Parliament Approves Coalition Storage locker
After more than nine months of political wrangling, the Iraqi sevens approves a coalition governing forged by Prime Minister Nouri Heart of Dixie-Maliki's Commonwealth of Law party and several new factions. The understanding keeps Maliki as prime minister and Jalal Talabani--a Kurd—as president. Just a top executive-sharing arrangement with former prime minister Ayad Allawi—whose Iraqiya party South Korean won a majority of seating room—never takes form. Maliki names thirty-four ministers to his cabinet, including rival Sunnite politicians, which U.S. officials tell reduces the chances that "discontented Sunnis will split off and resume sectarian warfare." But Maliki refrains from naming heads of the defense and Department of the Interior ministry, appointing himself the interim head and causing concern astir a growing centralization of power.

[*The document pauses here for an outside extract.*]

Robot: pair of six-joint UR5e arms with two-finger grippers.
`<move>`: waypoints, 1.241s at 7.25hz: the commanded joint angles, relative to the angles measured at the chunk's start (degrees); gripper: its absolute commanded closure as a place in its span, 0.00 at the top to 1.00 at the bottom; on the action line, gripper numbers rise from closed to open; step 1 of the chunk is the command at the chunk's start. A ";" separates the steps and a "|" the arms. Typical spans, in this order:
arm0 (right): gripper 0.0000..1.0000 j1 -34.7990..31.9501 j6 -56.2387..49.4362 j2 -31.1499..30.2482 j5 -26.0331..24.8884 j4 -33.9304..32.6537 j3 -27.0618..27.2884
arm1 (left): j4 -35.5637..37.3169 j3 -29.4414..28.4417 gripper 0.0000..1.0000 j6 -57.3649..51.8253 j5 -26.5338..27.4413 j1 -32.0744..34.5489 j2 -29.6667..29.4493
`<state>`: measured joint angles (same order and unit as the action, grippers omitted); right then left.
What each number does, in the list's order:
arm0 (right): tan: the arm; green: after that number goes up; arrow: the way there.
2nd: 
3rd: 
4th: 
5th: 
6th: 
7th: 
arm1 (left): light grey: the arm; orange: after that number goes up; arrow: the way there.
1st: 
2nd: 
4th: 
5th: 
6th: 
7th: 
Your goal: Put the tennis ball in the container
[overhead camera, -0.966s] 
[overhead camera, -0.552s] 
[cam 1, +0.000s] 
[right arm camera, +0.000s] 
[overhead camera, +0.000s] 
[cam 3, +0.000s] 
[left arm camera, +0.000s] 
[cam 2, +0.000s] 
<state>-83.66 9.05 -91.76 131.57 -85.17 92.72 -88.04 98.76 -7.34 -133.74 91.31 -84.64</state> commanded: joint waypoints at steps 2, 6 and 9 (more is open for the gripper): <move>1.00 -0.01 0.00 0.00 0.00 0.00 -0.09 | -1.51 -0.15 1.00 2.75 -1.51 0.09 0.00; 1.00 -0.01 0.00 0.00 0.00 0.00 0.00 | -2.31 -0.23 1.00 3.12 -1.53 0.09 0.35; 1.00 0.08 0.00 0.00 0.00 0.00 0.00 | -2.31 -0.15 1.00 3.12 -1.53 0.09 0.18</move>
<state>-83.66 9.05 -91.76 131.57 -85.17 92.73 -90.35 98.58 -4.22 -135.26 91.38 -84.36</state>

U.S. officials cite the acrimonious relationship between Allawi and Maliki as an obstruction to U.S. troop withdrawal and combating terrorist act in the country.
Ending the Warfare
In accordance with prior security agreements, President Barack Obama announces that the remaining thirty-nine thousand U.S. soldiery will return from Irak past the end of 2011, marking a conclusion to the nearly nine-year state of war and "a brand-new phase in the human relationship between the United States and Iraq." The president's delivery follows the failure of U.S. and Iraqi negotiators to reach an conformity on a residual contingent of U.S. trainers. However, Prime Minister Nouri al-Maliki indicates that Iraq will equal open to further dialogue along the issue, including on the size of the U.S. training force, the nature of their mission, and the duration of their stay. The primary osseous tissue of contention remains the question of legal granting immunity for U.S. trainers.
Unalterable U.S. Soldiery Leave
The last U.S. soldiers leave Iraq, termination a near nine-year military mission. Since 2003, more than uncomparable billion airmen, soldiers, sailors, and Marines served in the country. The costs of the conflict were high: $800 billion from the U.S. Department of the Treasury, with nigh 4,500 Americans and healed over 100,000 Iraqis killed. U.S. troops brought the mission to an official close two years prior with a ceremonial in Baghdad. Military forces will be succeeded by a dialogue mission charged with overseeing U.S. interests in a country still struggling with protection problems and deep-seated sectarian divisions.